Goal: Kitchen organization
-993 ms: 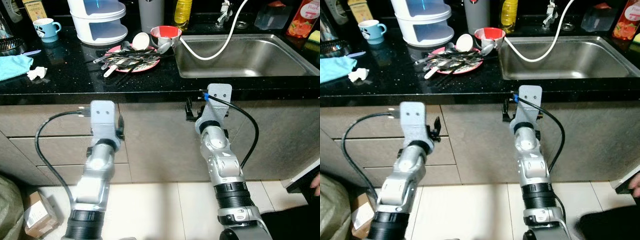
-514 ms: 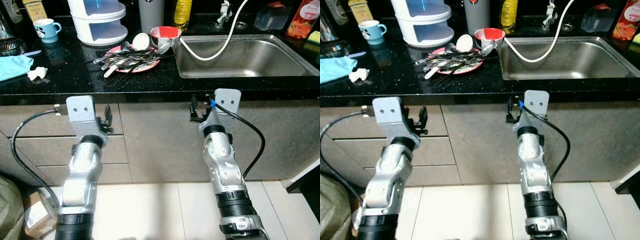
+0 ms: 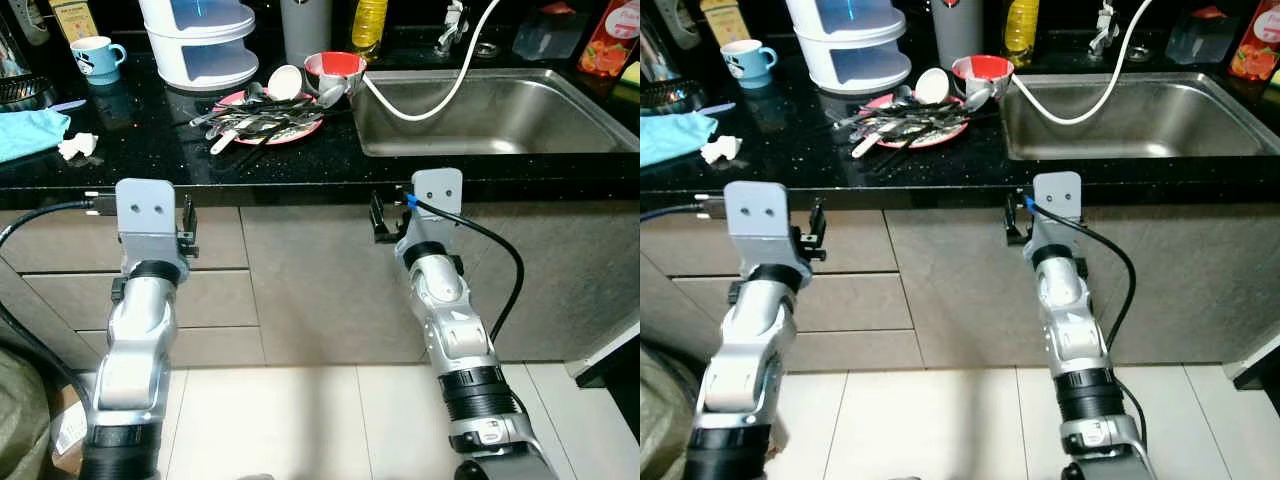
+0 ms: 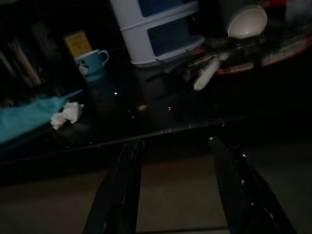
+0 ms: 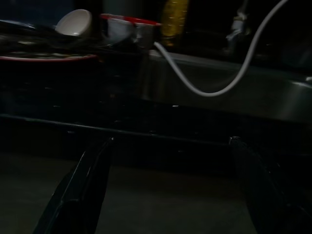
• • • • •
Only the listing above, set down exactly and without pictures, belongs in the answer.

> Exercise answer:
Goal: Kitchen organization
-993 ms: 
-514 ms: 
+0 ms: 
+0 ms: 
+0 ms: 

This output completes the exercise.